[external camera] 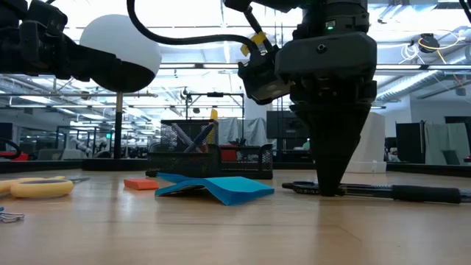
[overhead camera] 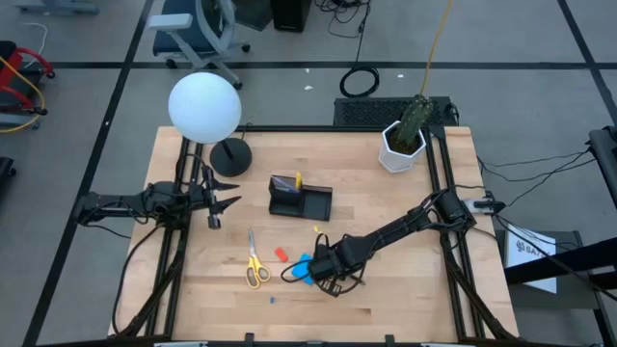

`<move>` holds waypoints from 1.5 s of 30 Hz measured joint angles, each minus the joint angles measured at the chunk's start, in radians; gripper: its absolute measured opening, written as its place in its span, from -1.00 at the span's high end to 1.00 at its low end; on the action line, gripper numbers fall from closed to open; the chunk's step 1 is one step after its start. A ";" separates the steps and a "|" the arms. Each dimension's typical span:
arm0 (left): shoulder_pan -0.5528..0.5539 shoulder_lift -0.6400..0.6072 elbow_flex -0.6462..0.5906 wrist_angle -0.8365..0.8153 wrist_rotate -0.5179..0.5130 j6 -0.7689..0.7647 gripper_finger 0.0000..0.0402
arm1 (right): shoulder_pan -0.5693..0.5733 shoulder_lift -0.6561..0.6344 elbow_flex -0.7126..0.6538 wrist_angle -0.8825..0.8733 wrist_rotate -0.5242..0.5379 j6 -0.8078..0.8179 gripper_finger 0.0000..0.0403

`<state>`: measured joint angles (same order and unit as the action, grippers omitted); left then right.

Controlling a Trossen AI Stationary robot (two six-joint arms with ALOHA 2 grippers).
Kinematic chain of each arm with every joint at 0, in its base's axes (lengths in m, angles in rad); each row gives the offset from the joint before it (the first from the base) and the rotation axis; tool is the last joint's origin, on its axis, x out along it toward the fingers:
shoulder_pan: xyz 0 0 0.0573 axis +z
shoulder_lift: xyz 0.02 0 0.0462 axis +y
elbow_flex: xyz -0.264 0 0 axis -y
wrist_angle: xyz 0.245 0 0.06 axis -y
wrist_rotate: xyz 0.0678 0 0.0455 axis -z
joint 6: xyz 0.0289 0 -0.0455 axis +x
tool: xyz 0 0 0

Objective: Pick and place office supplies into organizer
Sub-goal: Put the black pen into the desk organizer

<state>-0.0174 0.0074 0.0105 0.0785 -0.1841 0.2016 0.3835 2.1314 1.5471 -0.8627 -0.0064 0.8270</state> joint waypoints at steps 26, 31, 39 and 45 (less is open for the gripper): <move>0.000 0.000 0.000 0.000 0.000 0.000 0.23 | -0.044 -0.127 -0.003 -0.005 0.077 -0.061 0.97; 0.000 0.000 0.000 0.000 0.000 0.000 0.23 | -0.043 -0.128 -0.003 -0.092 0.057 -0.039 0.86; 0.000 0.000 0.000 0.000 0.000 0.000 0.23 | -0.045 -0.129 -0.016 -0.103 0.059 -0.043 0.56; 0.000 0.000 0.000 0.000 0.000 0.000 0.23 | -0.042 -0.130 -0.099 -0.083 0.054 -0.025 0.40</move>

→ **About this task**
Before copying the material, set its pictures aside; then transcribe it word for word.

→ **Answer to the exercise**
[external camera] 
[overhead camera] 

`<move>` holds waypoints from 1.5 s of 30 Hz measured joint angles, each minus the joint angles measured at the chunk's start, in radians; gripper: its absolute measured opening, written as its place in its span, from -1.00 at the span's high end to 1.00 at its low end; on the action line, gripper numbers fall from closed to open; the chunk's step 1 is one step after its start. A ";" separates the steps and a "|" the arms. Each dimension's typical span:
arm0 (left): shoulder_pan -0.5528..0.5539 shoulder_lift -0.6400..0.6072 elbow_flex -0.6462..0.5906 wrist_angle -0.8365..0.8153 wrist_rotate -0.5179..0.5130 j6 -0.7689..0.7647 gripper_finger 0.0000..0.0402
arm1 (right): shoulder_pan -0.5693..0.5733 shoulder_lift -0.6561..0.6344 elbow_flex -0.7126..0.6538 wrist_angle -0.8825..0.8733 wrist_rotate -0.5242..0.5379 j6 -0.8078..0.8179 gripper_finger 0.0000..0.0403

`<state>`: measured joint angles (same order and unit as the action, grippers omitted); left then right.

Controlling a Trossen AI Stationary robot (two six-joint arms with ALOHA 2 grippers).
Kinematic chain of each arm with every joint at 0, in its base's axes (lengths in m, angles in rad); each row gives the offset from the joint before it (the first from the base) and the rotation axis; tool is the last joint's origin, on its axis, x out along it toward the fingers:
shoulder_pan: xyz 0 0 0.0573 axis +z
shoulder_lift: xyz 0.02 0 0.0462 axis +y
elbow_flex: xyz -0.264 0 0 axis -y
wrist_angle: xyz 0.245 0 0.06 axis -y
wrist_rotate: xyz 0.0678 0 0.0455 axis -z
joint 6: xyz 0.0289 0 -0.0455 axis +x
tool: xyz 0 0 0

Objective: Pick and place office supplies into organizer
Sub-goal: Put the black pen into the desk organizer

<state>-0.0174 0.0074 0.0105 0.0785 -0.1841 0.2016 0.3835 2.1314 1.5471 -0.8627 -0.0064 0.8270</state> joint waypoints at steps 26, 31, 39 and 45 (less is open for the gripper): <move>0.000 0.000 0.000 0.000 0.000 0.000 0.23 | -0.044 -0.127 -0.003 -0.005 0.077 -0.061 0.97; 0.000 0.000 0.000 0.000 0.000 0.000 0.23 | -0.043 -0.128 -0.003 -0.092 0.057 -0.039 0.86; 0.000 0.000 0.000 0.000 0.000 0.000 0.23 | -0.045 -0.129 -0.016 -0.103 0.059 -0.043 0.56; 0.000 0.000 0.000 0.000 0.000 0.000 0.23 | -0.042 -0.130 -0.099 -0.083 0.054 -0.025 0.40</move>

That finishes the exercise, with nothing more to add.